== What to work on ==
Copy the lines of the entries exactly, from the opening one to the one holding "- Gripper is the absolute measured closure", and leave out everything after.

== Records supplied ==
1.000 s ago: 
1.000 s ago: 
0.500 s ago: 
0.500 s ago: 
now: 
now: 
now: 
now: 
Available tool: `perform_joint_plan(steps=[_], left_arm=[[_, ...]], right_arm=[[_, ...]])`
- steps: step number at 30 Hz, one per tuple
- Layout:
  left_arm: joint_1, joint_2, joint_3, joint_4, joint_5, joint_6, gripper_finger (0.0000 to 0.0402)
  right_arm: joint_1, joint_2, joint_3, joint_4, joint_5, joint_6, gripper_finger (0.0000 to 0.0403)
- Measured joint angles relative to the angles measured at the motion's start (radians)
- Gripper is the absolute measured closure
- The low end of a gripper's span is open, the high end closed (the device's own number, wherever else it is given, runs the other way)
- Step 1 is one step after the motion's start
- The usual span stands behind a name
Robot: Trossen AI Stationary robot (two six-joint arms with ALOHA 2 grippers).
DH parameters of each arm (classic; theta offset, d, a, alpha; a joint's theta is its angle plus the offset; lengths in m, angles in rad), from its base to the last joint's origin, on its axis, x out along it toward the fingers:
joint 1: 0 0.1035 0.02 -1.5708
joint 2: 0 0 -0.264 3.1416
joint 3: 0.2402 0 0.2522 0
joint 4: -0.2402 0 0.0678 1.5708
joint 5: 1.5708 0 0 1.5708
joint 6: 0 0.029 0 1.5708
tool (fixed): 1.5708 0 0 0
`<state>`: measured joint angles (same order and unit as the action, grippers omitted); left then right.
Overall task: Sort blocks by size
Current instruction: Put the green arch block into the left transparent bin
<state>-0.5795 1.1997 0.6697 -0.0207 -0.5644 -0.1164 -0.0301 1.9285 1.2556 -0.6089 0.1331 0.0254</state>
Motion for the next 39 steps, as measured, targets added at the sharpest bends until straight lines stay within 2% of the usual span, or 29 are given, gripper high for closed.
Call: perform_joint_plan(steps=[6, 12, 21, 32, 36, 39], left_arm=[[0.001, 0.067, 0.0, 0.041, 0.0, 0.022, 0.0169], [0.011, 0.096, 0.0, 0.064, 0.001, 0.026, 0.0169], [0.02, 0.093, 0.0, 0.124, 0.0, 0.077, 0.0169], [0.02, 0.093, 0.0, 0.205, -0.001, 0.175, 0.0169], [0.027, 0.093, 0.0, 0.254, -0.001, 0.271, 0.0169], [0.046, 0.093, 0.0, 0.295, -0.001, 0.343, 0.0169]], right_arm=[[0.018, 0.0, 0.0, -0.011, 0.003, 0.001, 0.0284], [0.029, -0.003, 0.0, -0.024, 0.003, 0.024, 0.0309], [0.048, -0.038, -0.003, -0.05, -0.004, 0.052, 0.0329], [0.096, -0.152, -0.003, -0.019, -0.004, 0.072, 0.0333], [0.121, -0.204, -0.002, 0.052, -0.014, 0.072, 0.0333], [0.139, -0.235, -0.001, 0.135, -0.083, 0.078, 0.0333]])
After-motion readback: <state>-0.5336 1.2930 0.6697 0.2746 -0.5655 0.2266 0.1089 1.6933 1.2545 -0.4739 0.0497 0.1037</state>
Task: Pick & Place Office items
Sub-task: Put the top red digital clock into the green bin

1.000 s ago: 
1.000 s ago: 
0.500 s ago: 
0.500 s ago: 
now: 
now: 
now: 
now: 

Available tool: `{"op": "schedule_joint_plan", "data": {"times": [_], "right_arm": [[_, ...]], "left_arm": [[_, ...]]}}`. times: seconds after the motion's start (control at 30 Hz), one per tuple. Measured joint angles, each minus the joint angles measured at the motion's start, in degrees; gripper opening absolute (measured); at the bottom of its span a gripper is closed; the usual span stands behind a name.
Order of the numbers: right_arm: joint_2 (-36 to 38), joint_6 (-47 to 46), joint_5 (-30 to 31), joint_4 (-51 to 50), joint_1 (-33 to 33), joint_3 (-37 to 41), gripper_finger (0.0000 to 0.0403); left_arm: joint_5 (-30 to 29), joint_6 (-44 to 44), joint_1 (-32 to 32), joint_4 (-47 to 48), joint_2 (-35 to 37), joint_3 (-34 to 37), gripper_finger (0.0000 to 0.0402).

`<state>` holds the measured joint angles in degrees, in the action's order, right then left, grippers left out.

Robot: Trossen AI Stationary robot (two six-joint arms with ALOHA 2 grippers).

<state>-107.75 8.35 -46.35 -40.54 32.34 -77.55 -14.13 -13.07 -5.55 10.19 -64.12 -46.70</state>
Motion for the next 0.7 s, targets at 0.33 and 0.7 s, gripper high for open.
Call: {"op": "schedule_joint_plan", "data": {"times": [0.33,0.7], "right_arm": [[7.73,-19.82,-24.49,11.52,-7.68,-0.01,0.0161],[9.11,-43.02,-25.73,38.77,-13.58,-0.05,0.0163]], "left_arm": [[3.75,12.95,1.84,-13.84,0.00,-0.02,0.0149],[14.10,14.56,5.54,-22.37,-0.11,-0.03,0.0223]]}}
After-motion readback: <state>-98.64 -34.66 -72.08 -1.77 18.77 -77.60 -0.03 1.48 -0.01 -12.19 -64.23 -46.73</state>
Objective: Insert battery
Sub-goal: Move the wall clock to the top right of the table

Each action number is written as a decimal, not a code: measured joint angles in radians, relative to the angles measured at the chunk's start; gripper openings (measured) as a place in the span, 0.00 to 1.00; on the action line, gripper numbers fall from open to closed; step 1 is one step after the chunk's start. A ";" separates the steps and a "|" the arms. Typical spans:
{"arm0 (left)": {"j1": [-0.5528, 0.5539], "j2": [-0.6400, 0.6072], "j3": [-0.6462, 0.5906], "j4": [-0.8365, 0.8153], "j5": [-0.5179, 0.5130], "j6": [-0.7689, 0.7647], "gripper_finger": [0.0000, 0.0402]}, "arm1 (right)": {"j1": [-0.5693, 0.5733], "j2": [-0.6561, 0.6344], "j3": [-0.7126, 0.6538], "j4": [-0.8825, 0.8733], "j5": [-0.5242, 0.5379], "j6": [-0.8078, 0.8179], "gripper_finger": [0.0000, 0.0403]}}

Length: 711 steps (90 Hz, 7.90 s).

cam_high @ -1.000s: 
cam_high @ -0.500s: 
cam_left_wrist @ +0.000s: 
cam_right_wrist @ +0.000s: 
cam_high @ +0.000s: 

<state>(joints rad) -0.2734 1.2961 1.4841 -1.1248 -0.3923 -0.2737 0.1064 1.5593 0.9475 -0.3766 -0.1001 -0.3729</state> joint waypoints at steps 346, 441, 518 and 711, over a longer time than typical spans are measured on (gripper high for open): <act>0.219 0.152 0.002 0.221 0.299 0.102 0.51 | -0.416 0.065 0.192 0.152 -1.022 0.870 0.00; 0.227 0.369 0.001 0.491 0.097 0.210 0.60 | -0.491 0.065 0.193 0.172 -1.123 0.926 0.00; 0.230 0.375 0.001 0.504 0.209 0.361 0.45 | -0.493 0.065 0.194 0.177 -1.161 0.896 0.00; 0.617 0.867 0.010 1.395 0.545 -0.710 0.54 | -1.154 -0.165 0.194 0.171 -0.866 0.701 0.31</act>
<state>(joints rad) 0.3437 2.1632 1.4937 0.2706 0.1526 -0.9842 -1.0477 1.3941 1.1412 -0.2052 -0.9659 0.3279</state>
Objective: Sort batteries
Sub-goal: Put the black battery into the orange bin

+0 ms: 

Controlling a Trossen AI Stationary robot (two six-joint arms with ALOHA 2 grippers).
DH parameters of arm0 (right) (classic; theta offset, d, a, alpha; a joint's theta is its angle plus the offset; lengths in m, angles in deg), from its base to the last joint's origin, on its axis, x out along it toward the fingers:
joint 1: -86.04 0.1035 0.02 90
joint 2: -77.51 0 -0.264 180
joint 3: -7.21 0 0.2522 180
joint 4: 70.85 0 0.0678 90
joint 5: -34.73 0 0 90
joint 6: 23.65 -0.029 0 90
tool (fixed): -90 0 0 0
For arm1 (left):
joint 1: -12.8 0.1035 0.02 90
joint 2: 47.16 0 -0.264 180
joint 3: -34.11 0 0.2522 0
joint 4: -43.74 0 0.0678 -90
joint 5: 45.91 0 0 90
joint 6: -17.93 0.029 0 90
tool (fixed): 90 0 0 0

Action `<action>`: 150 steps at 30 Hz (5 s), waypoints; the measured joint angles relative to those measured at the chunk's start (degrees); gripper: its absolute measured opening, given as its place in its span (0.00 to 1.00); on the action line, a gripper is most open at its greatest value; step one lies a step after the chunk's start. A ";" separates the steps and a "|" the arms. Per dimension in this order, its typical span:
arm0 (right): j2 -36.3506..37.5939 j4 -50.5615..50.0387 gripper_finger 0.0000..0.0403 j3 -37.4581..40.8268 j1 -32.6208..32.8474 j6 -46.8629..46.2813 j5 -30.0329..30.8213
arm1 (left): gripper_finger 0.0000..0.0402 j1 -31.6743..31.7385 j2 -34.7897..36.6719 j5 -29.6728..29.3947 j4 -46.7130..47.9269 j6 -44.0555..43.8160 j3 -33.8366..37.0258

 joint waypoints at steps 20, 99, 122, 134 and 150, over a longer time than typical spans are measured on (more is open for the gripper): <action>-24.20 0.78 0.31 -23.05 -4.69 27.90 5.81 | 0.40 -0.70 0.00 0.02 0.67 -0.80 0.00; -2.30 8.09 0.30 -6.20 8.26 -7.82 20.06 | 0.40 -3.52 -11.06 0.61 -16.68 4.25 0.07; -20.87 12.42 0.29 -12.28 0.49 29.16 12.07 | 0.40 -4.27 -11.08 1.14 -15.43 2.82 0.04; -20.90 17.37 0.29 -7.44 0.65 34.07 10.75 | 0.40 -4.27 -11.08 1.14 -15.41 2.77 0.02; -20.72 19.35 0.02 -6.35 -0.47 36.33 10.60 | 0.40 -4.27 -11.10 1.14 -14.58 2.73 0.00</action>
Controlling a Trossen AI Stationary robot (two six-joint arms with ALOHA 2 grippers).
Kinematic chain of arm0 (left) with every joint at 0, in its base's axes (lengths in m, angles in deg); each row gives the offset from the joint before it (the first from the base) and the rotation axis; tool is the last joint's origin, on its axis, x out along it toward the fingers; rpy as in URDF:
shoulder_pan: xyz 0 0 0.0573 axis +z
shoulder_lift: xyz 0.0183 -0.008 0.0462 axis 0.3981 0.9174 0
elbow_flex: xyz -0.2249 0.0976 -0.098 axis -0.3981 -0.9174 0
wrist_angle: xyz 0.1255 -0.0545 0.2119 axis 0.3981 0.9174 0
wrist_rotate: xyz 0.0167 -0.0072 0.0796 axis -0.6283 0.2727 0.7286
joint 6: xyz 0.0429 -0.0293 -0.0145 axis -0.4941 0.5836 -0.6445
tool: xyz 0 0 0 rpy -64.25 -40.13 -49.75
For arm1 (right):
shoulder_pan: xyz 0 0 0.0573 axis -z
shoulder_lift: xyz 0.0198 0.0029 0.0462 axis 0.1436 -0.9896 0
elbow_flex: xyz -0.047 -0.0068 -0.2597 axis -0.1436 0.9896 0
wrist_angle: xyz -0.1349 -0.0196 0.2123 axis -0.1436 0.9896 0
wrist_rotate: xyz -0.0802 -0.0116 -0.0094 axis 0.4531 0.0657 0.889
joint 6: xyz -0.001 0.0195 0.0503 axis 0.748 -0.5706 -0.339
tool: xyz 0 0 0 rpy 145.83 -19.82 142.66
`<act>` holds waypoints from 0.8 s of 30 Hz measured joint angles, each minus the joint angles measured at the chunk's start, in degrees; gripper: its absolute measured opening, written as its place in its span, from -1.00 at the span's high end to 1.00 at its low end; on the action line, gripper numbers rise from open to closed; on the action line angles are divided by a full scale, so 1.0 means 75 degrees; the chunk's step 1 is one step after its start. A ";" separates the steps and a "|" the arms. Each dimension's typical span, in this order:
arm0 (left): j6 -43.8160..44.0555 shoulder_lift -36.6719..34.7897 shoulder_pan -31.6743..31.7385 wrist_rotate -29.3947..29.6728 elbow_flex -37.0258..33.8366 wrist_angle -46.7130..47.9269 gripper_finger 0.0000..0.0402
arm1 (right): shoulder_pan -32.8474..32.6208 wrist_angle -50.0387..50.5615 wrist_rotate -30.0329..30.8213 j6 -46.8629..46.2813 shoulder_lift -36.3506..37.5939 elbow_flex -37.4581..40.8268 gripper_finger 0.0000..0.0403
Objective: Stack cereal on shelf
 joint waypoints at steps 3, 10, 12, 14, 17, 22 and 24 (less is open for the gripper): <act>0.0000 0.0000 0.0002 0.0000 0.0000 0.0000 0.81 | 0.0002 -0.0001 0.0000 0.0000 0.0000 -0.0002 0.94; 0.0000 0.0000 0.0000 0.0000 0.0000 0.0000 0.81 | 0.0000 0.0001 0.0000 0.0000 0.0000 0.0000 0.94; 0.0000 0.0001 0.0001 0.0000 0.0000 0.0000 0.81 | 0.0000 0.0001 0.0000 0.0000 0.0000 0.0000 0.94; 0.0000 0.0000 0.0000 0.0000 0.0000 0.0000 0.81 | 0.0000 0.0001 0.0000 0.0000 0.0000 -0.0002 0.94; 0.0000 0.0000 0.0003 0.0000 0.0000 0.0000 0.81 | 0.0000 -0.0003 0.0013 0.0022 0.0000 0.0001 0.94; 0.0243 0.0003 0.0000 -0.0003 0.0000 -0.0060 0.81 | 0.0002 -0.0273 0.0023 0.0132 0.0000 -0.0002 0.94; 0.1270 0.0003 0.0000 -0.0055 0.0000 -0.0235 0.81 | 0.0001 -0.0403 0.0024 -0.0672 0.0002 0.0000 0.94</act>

== Problem solution ==
1.000 s ago: 
1.000 s ago: 
0.500 s ago: 
0.500 s ago: 
now: 
now: 
now: 
now: 
Available tool: `perform_joint_plan(steps=[_], left_arm=[[_, ...]], right_arm=[[_, ...]])`
- steps: step number at 30 Hz, one per tuple
- Layout:
  left_arm: joint_1, joint_2, joint_3, joint_4, joint_5, joint_6, gripper_finger (0.0000 to 0.0402)
  right_arm: joint_1, joint_2, joint_3, joint_4, joint_5, joint_6, gripper_finger (0.0000 to 0.0403)
- Measured joint angles relative to the angles measured at the motion's start (radians)
- Gripper is the absolute measured closure

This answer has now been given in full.